Once the secrets file has been set up appropriately, you can run the construct dataset script:

python construct_dataset.py --dataset=<zeolite|aluminum> --from_scratch=<False|True>

This script will download XML from Elsevier, PDFs from Wiley, and both PDF and an HTML/XML representation from Springer, and place them in xml and pdf directories within the data directory for each dataset. The from_scratch parameter determines whether the script will fetch publisher metadata afresh (not recommended) or use the version already provided in data/<dataset>/publisher_metadata.csv. It will not replace files that have already been downloaded. Every file is stored in the format <doi>.<extension> where the DOI has had filesystem noncompliant characters, e.g. "/" replaced with underscores.

For models that do not accept PDFs, and require images of individual pages instead, we provide the generate_page_images.py script, which will segment PDFs into pages and write PNGs of those pages to individual files, in the format <doi>_<page_number>.<extension>.

Running Baselines

TBD.

We provide our baseline predictions in the predictions/ folder.

Evaluation

Once predictions have been generated, run the evaluation script with the following command:

python evaluate_and_report.py --dataset=<zeolite|aluminum> --modality=<pdf|xml> --predictions_path=...  
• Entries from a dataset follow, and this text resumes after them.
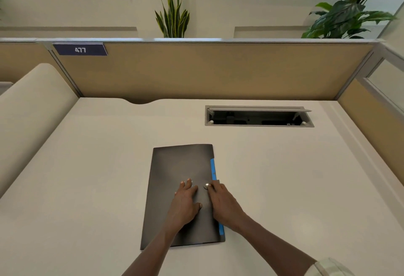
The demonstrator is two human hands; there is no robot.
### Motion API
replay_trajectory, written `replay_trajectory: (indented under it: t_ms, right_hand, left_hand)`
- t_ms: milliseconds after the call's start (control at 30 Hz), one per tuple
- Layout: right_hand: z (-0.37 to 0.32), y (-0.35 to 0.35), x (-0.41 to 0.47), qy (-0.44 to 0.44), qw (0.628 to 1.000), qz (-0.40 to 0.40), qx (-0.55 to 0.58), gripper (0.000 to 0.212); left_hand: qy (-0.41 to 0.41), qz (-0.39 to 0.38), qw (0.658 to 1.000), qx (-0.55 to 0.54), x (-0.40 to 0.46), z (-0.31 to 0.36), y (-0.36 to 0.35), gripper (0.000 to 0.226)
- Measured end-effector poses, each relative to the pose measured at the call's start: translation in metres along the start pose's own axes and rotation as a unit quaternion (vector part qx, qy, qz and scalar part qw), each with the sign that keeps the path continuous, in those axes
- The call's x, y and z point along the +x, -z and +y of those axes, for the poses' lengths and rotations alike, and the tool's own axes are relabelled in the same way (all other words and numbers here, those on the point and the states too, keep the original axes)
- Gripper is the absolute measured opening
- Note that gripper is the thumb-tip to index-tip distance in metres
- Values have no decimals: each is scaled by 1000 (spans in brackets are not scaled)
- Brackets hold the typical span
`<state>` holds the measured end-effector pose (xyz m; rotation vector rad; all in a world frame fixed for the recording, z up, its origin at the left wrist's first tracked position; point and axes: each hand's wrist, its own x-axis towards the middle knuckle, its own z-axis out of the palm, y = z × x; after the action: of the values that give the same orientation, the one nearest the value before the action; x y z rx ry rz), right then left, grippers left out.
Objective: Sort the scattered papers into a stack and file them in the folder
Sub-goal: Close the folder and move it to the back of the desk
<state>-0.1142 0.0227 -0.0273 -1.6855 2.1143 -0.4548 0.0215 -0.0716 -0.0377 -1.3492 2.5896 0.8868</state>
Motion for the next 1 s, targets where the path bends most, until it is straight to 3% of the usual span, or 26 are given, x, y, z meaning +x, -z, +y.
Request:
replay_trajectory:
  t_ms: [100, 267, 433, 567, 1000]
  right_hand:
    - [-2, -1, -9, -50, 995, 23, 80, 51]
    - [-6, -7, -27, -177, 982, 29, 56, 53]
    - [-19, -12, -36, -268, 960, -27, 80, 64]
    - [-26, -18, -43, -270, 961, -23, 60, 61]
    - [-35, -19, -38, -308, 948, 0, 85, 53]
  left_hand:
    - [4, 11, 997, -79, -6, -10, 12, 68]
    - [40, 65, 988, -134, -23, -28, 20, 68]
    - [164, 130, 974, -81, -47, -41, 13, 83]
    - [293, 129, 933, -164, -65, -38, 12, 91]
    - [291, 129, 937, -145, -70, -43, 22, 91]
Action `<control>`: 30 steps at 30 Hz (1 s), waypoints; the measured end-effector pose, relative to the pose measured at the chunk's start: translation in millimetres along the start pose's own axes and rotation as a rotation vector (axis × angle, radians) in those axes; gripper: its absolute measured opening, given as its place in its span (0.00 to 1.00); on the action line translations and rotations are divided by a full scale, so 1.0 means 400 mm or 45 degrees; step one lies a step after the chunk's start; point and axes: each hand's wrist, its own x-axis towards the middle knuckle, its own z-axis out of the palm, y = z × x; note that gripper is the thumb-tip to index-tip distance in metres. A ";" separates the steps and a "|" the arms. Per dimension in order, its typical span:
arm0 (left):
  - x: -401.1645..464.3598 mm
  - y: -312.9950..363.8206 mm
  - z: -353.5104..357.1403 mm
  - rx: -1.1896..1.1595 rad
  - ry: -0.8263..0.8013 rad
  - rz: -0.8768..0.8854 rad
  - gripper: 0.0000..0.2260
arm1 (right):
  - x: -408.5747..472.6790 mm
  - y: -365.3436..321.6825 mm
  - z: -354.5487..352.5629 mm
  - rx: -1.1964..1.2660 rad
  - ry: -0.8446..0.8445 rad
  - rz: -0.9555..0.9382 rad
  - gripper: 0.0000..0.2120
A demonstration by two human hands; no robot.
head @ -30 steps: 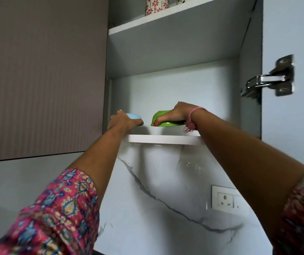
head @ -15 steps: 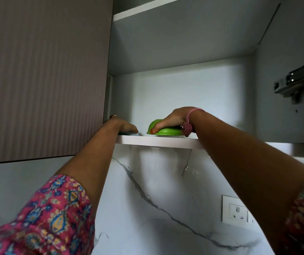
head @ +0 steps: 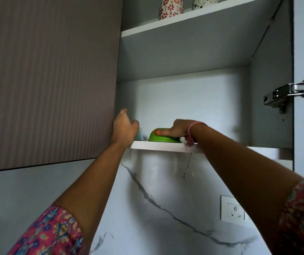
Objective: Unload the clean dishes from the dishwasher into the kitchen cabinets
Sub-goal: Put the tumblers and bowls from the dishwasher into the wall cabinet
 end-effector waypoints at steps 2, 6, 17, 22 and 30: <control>-0.042 0.001 -0.014 -0.130 0.035 0.074 0.22 | -0.024 0.010 -0.006 0.079 0.149 -0.023 0.35; -0.150 0.010 -0.039 -0.271 0.063 0.152 0.19 | -0.112 0.042 -0.011 0.303 0.413 -0.082 0.29; -0.557 0.154 -0.115 -0.324 -0.138 0.070 0.15 | -0.559 0.178 0.079 0.794 0.808 -0.320 0.17; -0.751 0.291 -0.202 -0.314 -0.198 0.006 0.15 | -0.790 0.244 0.090 0.894 0.748 -0.265 0.17; -1.083 0.495 -0.346 -0.391 -0.284 -0.162 0.13 | -1.137 0.324 0.041 1.026 0.642 -0.160 0.17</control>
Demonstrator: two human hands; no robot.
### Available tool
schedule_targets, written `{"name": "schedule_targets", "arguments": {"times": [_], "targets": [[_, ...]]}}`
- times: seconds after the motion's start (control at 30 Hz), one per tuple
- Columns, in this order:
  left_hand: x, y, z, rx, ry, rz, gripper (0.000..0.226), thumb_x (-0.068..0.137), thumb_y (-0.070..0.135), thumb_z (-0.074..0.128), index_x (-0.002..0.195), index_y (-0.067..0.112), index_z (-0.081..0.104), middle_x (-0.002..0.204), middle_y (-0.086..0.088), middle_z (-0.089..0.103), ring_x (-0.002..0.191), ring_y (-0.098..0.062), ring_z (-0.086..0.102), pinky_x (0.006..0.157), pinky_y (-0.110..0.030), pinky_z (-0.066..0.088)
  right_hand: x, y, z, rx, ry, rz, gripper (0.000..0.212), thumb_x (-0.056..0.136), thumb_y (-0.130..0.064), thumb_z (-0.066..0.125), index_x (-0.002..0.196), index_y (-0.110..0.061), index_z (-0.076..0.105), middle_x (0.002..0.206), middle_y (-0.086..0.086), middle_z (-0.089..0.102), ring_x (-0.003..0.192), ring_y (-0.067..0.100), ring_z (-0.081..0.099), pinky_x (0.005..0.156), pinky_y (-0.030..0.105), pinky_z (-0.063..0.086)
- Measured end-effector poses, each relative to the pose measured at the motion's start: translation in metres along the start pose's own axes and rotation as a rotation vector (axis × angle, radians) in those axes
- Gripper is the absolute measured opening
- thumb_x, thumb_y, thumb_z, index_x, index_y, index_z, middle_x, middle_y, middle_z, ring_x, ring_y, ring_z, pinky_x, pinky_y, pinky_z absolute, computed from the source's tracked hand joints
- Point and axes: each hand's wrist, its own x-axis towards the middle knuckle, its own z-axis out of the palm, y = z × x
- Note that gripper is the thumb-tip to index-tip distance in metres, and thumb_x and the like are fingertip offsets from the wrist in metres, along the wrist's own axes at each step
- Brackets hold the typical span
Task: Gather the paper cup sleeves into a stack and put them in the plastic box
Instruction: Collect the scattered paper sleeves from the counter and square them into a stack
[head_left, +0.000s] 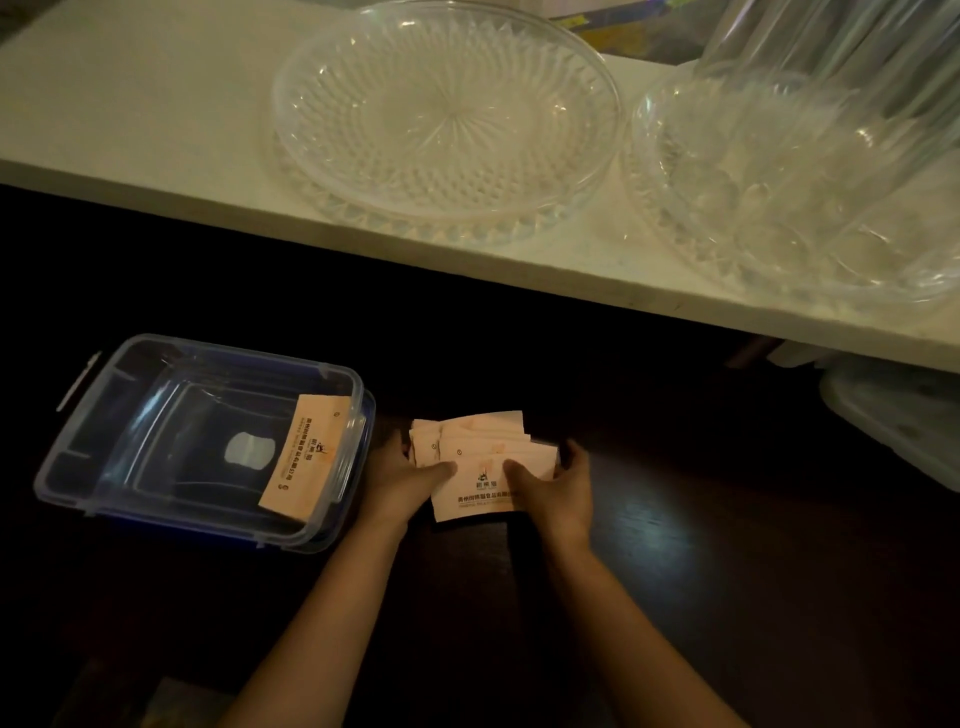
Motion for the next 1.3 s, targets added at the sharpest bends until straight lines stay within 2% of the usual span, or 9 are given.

This will evaluate the provided predictions against ground truth, and generate a json report with both final results and per-location results in a file with the same filename as the predictions, in the same directory. This script expects a predictions file in CSV format with a "doi" column, and additional columns corresponding to the columns to predict in the dataset.

Baseline Results

Regenerating figures from the paper.

Baseline figures TBD.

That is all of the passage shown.